La deuxième exposition du photographe autrichien Alfred Seiland, dont il réserve la primeur au Musée National d’Histoire et d’Art (MNHA) après Imperium Romanum en 2014, porte une nouvelle fois sur une civilisation. Il donne à voir, à travers un voyage photographique qu’il a entrepris à partir de 2017, la Perse antique et l’Iran moderne.
L’exposition ouvre sur une jeune femme, vêtue de rose, entourée du halo de lumière de la Mosquée Rose, élevée à la fin du 19e siècle à Chiraz, dans un style mêlant éléments orientaux et occidentaux. Iran between times d’Alfred Seiland nous invite, selon le communiqué de presse du MNHA « à porter un regard critique sur la façon dont les médias occidentaux représentent l’ancien empire perse, une image souvent lourde de préjugés et de stéréotypes… Il nous incite à réfléchir sur les enjeux auxquels fait face la société iranienne d’aujourd’hui. »
De quels stéréotypes parle-t-on ? Poétique ? Difficile de ne pas avoir en tête les contes des Mille et une Nuits et les miniatures persanes. La jeune femme fait penser à Shéhérazade. Politique ? On connaît la peur de l’Occident et les embargos successifs sur les armes à cause du développement de la technologie nucléaire à des fins militaires. Alfred Seiland n’a évidemment pas pu s’approcher des sites. Religieux ? Le chiisme est minoritaire dans le monde musulman à majorité sunnite d’aujourd’hui. On voit, dans la cour d’une mosquée, comme une timide invitation au dialogue sous une tente de fortune et des bancs en plastique.
Faut-il pour autant être expert de ces questions pour visiter L’Iran entre deux ères (le titre en français de l’exposition) d’autant plus que l’Iran moderne est devenu quasi inaccessible aux étrangers que nous sommes. L’exposition est l’occasion de voir le lien entre la Perse antique et l’Iran moderne, dans lequel donc, Alfred Seiland veut croire en un possible futur pour le peuple iranien.
Le photographe développe sa thèse à travers des très grands formats analogiques, qui nécessitent un matériel de prise de vue lourd et un temps d’exposition long.
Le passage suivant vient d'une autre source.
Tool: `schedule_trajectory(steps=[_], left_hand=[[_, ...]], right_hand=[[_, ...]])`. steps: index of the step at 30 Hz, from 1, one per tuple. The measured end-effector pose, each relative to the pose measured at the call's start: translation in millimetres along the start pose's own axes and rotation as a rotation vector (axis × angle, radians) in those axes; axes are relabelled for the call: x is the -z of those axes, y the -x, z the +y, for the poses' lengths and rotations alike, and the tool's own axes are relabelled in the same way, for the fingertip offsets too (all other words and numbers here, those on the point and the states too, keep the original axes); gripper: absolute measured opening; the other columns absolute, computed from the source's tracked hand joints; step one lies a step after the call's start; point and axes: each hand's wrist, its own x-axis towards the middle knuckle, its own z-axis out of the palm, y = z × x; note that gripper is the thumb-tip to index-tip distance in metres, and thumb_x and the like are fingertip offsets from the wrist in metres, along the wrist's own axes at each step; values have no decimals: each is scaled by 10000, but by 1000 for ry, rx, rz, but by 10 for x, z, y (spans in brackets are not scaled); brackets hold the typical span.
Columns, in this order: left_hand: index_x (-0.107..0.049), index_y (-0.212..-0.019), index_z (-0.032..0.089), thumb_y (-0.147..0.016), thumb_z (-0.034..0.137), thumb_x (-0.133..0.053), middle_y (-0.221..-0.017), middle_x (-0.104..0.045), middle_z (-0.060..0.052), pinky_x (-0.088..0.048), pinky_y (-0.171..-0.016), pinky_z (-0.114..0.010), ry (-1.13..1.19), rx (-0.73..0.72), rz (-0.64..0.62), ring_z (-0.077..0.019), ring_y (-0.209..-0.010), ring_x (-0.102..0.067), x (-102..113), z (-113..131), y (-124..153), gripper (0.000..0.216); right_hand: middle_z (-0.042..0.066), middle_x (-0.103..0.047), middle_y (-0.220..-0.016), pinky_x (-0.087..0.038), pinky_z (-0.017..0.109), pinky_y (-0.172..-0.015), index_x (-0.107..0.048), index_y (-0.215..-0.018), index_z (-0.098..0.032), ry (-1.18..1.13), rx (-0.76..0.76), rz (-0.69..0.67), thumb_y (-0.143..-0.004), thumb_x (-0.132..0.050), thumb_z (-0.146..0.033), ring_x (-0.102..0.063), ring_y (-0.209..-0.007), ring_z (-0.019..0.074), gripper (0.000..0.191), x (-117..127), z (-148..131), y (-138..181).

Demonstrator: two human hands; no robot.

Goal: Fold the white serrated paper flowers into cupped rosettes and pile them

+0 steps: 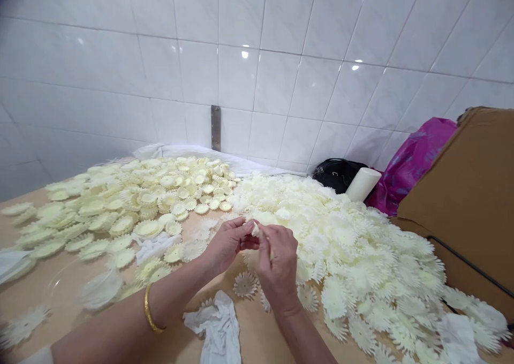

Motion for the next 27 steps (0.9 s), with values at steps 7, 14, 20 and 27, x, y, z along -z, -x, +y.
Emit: schedule_trajectory(steps=[7, 14, 20, 27], left_hand=[[-584, -700, 142, -678, 452, -593, -585, -478, 22, -388, -544, -209, -173, -82, -2, -68, -530, -470, 7, -60, 30, 310], [-537, -690, 130, -662, 305, -658, -597, -515, 7, -437, -557, -221, 155, 87, 3, -80, -534, -516, -61, -44, 9, 215], [-509, -633, 134, -658, 203, -655, -614, -559, -19, -484, -605, -237, 250, 171, 104, -102, -576, -555, -177, 63, 66, 164], [-456, -592, 150, -653, 170, -629, -444, -439, 45, -362, -391, -184, 2, 132, 119, -68, -384, -466, -46, 8, 3, 185]], right_hand=[[17, -554, -655, -391, 249, -573, -563, -755, -161, -268, -402, -204, -843, -364, -394, -507, -621, 148, 319, 79, 56, -98], [-11, -500, -562, -349, 230, -519, -484, -652, -178, -68, -229, -120, -832, -402, -274, -446, -526, 122, 220, 68, 40, -38], [43, -531, -638, -344, 301, -628, -565, -726, -161, 254, 147, -7, -819, -380, -150, -453, -635, 169, 207, 11, 78, 5], [28, -510, -731, -375, 273, -631, -497, -750, -177, -3, -77, 18, -840, -407, -237, -472, -689, 152, 141, 30, 45, -38]])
Les sujets de ces photographies ont donc été soigneusement choisis et il s’agit, la plupart du temps, de vues de sites à connotation historique, comme celui de la citadelle de Rayen, capitale des Sassanides, que l’on peut placer entre la Persepolis du mythique roi Darius qui vécut 400 ans avant notre ère. et – dernier grand format que nous citerons pour faire la synthèse de plus de deux mille ans d’histoire –, la vue de Téhéran, depuis le haut de la tour Milad, construite par Mohammad Reza Pahlavi, le Chah chassé par le retour de l’Ayatollah Khomeini en 1979.
Suivent des ensembles de moyen formats, la plupart du temps disposés en carré par quatre ou alignés en séries également de quatre. Ces photographies prises en numérique, sont plus spontanées, même si on citera encore deux photos à visée politique, de l’ancienne ambassade US à Téhéran, où les diplomates furent retenus en otages 444 jours entre 1979 et 1981. C’était le début des tensions entre l’Iran et l’Occident. On visite les lieux aujourd’hui comme un musée « à l’arrêt de bus Ancienne ambassade des États-Unis ».
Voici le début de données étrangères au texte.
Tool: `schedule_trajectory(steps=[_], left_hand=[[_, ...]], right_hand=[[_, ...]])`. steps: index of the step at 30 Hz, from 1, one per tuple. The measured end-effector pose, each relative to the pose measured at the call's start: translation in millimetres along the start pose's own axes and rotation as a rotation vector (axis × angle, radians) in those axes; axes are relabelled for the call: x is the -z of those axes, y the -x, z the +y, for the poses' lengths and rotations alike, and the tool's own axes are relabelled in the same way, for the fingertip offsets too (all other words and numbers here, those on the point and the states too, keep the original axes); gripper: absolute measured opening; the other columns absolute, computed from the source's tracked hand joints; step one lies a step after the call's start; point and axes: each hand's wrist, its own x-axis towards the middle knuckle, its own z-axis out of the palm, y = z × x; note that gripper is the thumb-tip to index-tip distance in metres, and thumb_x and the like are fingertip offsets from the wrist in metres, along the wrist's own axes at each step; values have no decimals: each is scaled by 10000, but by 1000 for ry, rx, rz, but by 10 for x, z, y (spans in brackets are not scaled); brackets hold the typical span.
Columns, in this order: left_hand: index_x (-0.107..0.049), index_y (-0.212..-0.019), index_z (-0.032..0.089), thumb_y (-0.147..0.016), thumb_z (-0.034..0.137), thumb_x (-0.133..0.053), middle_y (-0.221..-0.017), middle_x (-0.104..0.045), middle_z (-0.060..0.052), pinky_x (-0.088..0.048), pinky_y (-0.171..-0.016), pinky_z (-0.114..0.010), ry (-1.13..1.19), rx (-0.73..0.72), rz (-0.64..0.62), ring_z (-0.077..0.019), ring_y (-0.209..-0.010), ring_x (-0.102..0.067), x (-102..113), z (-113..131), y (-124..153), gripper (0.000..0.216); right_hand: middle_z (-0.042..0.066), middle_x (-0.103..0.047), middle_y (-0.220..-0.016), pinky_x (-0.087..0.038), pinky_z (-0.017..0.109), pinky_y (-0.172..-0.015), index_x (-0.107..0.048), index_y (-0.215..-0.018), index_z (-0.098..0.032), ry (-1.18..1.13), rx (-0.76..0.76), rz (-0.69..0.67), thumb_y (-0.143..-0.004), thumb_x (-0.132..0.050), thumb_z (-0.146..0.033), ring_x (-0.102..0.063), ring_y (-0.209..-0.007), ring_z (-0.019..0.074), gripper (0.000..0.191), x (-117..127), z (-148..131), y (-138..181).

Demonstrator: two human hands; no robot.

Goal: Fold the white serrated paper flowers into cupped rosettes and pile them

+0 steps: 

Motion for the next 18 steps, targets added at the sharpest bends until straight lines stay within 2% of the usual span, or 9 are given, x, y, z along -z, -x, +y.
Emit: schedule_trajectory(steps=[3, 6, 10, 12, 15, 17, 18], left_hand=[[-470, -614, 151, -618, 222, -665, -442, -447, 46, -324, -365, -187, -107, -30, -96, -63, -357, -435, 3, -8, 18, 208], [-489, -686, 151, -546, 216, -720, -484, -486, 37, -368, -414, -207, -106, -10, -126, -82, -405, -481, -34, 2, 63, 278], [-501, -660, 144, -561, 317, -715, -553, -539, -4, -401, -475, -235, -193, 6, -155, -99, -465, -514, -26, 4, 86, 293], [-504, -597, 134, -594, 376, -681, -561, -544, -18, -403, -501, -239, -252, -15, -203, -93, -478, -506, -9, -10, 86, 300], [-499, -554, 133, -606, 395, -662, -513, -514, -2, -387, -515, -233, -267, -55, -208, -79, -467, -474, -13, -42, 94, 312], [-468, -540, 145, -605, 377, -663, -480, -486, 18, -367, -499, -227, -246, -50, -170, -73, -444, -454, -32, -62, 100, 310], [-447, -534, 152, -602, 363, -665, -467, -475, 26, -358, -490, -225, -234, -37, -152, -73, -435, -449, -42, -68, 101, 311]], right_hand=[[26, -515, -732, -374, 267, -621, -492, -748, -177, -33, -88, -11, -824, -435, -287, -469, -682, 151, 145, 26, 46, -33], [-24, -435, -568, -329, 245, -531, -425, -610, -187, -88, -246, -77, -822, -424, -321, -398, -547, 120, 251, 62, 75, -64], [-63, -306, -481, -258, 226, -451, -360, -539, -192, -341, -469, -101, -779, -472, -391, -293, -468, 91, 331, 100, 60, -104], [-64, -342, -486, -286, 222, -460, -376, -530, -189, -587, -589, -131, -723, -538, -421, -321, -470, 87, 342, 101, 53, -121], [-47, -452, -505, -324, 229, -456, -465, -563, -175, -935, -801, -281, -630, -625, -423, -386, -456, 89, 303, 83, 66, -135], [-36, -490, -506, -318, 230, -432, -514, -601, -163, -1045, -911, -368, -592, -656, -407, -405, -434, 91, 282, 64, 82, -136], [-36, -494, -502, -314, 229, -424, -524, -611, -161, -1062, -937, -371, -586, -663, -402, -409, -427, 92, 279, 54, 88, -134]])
À regarder ces soixante clichés, se mêle surtout une émotion qui donne envie de connaître les Iraniens contemporains. Ils ont posé pour Alfred Seiland : une famille, la petite fille sur le trampoline de l’école, les femmes chez le chocolatier, le jeune marchand de fleurs et l’employé d’hôtel. Ils sont dans leur vie au quotidien, celle des échoppes, d’une boutique de bord d’autoroute. Un chauffeur de camion dort sous le poster d’une pin-up, le soldat à l’arrêt d’autobus est écrasé de chaleur et par l’omniprésence des grands panneaux politiques qui rouillent et s’effritent, comme ce navire qui fait partie du décor de la promenade de villégiature en bordure du Golfe d’Ormuz. Quel est l’avenir de cet Iran entre deux ères ? De ces bourgades dans des paysages désertiques ? Alfred Seiland a photographié les lignes à haute tension civiles qui leur apportent l’électricité.
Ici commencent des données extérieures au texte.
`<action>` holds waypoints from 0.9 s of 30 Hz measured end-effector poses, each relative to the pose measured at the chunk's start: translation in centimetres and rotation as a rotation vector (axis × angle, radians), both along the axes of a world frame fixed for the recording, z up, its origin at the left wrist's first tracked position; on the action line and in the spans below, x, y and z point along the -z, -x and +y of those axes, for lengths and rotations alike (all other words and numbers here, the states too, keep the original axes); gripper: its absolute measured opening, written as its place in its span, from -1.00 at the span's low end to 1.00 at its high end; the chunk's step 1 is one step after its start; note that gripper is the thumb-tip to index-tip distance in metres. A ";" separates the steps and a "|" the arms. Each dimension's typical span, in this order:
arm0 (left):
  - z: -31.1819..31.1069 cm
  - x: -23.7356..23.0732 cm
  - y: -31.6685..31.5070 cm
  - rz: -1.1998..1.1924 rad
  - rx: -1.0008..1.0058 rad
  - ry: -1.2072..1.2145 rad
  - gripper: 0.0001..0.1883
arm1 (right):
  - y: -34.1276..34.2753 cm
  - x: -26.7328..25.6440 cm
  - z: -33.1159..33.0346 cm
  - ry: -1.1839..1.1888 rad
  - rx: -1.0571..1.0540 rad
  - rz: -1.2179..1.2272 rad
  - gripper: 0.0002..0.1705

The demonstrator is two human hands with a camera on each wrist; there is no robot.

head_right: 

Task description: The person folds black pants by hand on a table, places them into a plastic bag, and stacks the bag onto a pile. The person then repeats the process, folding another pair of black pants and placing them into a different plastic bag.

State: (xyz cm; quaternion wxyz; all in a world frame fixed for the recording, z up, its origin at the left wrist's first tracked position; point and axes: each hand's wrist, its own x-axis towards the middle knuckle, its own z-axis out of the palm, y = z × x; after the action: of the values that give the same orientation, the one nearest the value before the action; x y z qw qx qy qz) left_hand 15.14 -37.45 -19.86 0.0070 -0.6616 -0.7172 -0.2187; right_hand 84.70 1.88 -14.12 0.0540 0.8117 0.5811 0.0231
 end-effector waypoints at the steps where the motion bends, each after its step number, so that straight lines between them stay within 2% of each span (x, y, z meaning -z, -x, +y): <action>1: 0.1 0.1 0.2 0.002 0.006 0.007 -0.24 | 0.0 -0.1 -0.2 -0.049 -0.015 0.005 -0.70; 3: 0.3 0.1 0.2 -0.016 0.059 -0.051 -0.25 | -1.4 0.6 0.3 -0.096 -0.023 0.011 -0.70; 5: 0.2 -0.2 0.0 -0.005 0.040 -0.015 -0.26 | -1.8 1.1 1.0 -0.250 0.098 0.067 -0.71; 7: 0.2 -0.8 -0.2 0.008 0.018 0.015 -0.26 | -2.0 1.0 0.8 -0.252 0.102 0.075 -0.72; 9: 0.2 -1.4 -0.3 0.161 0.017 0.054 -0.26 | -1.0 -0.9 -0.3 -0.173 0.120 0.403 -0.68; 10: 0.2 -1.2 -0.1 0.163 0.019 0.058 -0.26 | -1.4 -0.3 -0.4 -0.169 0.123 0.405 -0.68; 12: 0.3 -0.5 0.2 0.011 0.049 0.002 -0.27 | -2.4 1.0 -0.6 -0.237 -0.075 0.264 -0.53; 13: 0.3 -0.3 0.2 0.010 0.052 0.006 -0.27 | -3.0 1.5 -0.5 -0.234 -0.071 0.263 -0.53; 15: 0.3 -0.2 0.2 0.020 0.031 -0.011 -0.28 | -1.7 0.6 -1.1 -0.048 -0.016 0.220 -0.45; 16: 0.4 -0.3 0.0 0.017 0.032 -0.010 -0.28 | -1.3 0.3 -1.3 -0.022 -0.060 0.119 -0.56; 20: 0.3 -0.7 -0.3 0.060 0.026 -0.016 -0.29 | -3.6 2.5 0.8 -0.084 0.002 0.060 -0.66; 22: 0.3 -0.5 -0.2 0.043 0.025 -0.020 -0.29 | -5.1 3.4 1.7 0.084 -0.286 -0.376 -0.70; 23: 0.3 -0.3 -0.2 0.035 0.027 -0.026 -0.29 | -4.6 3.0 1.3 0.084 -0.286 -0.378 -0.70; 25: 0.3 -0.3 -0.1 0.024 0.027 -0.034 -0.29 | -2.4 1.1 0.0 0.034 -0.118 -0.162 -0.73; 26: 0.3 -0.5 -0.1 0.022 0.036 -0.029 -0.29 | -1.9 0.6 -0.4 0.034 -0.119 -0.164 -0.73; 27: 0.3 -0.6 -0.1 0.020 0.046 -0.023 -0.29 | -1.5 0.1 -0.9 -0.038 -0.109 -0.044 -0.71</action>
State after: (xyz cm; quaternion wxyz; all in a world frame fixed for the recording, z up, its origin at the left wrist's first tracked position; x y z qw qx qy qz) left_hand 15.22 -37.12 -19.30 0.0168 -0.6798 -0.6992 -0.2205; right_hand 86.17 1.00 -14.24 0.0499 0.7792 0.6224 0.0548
Il y a un seul diptyque dans l’exposition. Il s’agit des fondements de la ziggourat de la mythique Ur (située dans l’actuel Irak), qui serait la ville d’origine du patriarche Abraham, commun aux trois religions monothéistes… Mais l’humanisme et le regard bienveillant peuvent-ils tout ? Hasard du calendrier, à Vienne, capitale du pays d’origine du photographe, reprennent les négociations sur la production iranienne du nucléaire enrichi.